An agent auto-generates API docs from code. Guardrails restrict it to specific directories. Checkpoints pause before publishing, so the team reviews docs weekly instead of writing manually.

Test coverage:

An agent analyzes code and writes missing tests. Budget constraints prevent runaway generation. Confidence thresholds flag uncertain tests. Coverage improved from 60% to 85% in a month.

Wrapping Up

Key takeaways:

AI agents fail in predictable ways: scope creep, wrong abstractions, cascading failures, resource exhaustion
Three layers solve most issues: guardrails (prevention), observability (detection), checkpoints (recovery)
Guardrails should be enforced in code—not prompts
Observability = structured logs and metrics, not manual supervision
Checkpoints let humans verify decisions at key moments
API schemas from Apidog make your API layer a guardrail

Your next steps:

Identify your most repetitive AI-assisted task
Define guardrails: what must the agent never do?
Add structured logging to monitor behavior
Create checkpoints for high-risk operations
Let it run for 30 minutes and review the logs

The goal isn’t to eliminate humans, but to have them in the right part of the loop: making high-level decisions, not fixing low-level errors.

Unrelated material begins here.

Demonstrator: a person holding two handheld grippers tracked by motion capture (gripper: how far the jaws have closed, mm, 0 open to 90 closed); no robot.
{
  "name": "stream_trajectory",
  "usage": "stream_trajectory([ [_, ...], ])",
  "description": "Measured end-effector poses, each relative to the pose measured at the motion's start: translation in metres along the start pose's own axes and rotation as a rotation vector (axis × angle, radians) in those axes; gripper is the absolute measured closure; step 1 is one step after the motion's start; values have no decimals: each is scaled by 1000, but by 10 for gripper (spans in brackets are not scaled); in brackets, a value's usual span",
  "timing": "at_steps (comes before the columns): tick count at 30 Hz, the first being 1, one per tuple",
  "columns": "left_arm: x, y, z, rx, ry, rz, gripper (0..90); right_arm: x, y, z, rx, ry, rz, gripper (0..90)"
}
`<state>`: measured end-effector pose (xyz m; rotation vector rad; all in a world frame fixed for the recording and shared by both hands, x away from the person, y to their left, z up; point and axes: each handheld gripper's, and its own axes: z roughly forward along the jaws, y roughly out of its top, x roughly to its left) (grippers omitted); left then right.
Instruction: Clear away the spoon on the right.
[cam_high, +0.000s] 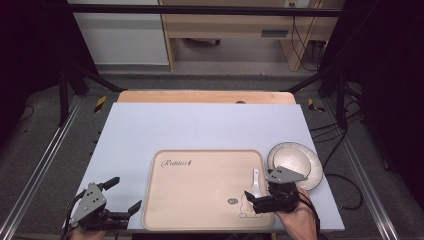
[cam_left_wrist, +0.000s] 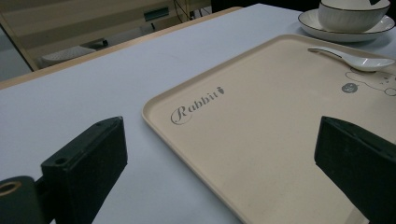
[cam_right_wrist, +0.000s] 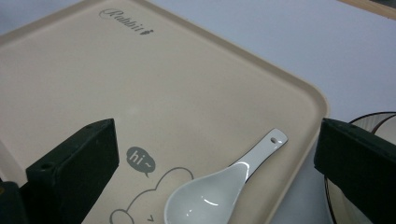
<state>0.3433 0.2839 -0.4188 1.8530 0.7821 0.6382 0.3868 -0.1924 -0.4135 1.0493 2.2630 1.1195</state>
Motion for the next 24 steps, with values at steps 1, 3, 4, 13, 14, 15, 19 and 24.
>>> stream_trajectory([
  [1, 0, 0, 0, -1, -1, -2, 20, 0, 0, -1, -7, 0, 2, 1],
  [3, 0, 0, 0, -3, -3, -4, 20, 1, 0, -3, -15, 0, 7, 1],
  [4, 0, 0, 0, -4, -5, -5, 20, 1, 0, -4, -22, 0, 8, 1],
  [13, 1, 0, 0, -13, -16, -18, 20, 0, -2, -14, -59, -4, 13, 1],
  [14, 1, 0, -1, -15, -16, -20, 20, 1, -2, -15, -64, -4, 14, 1],
  [15, 2, 0, -1, -15, -17, -21, 20, 1, -2, -16, -68, -3, 12, 1],
  [19, 2, 0, -1, -15, -18, -23, 20, 2, -3, -19, -78, -5, 10, 1],
  [24, 2, 0, -1, -15, -18, -23, 20, 2, -5, -23, -94, -2, 5, 1],
])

Build API guardrails for your AI agents—free

FAQ

What’s the difference between an AI agent and an AI assistant?

An assistant waits for your next instruction and responds. An agent takes a goal and autonomously plans and executes steps. Assistants need you at every step; agents run until a checkpoint or completion.

How do I know if my agent is ready to run autonomously?

Run it in supervised mode for 10 sessions. Track interventions. If you intervene less than twice per session, and only for minor clarifications, it’s ready. Frequent or major interventions? Add more guardrails.

What’s the biggest risk with autonomous agents?

Cascading failures the agent doesn’t detect. Small mistakes can snowball. Checkpoints break the chain, forcing verification.

Can I use these patterns with any LLM?

Yes. Guardrails, observability, and checkpoints are model-agnostic—use with Claude, GPT-4, Gemini, etc.

How much does observability slow down the agent?

Negligible—logging is fast. The main slowdown is from checkpoints waiting for human input. Use checkpoints only at high-risk moments for maximum autonomy.

What if the agent makes a decision I disagree with?

Checkpoints enable you to reject those decisions. The agent can roll back or try another approach. Also, update your instructions to reflect preferences.

Should I start with supervised or autonomous agents?

Start supervised. Add checkpoints to every significant action until trust builds. Gradually reduce checkpoints on low-risk operations.

How does Apidog specifically help with AI agents?

Apidog generates validated API clients from your schemas. Agents using these clients can’t send malformed requests—a whole class of errors is prevented before reaching your backend.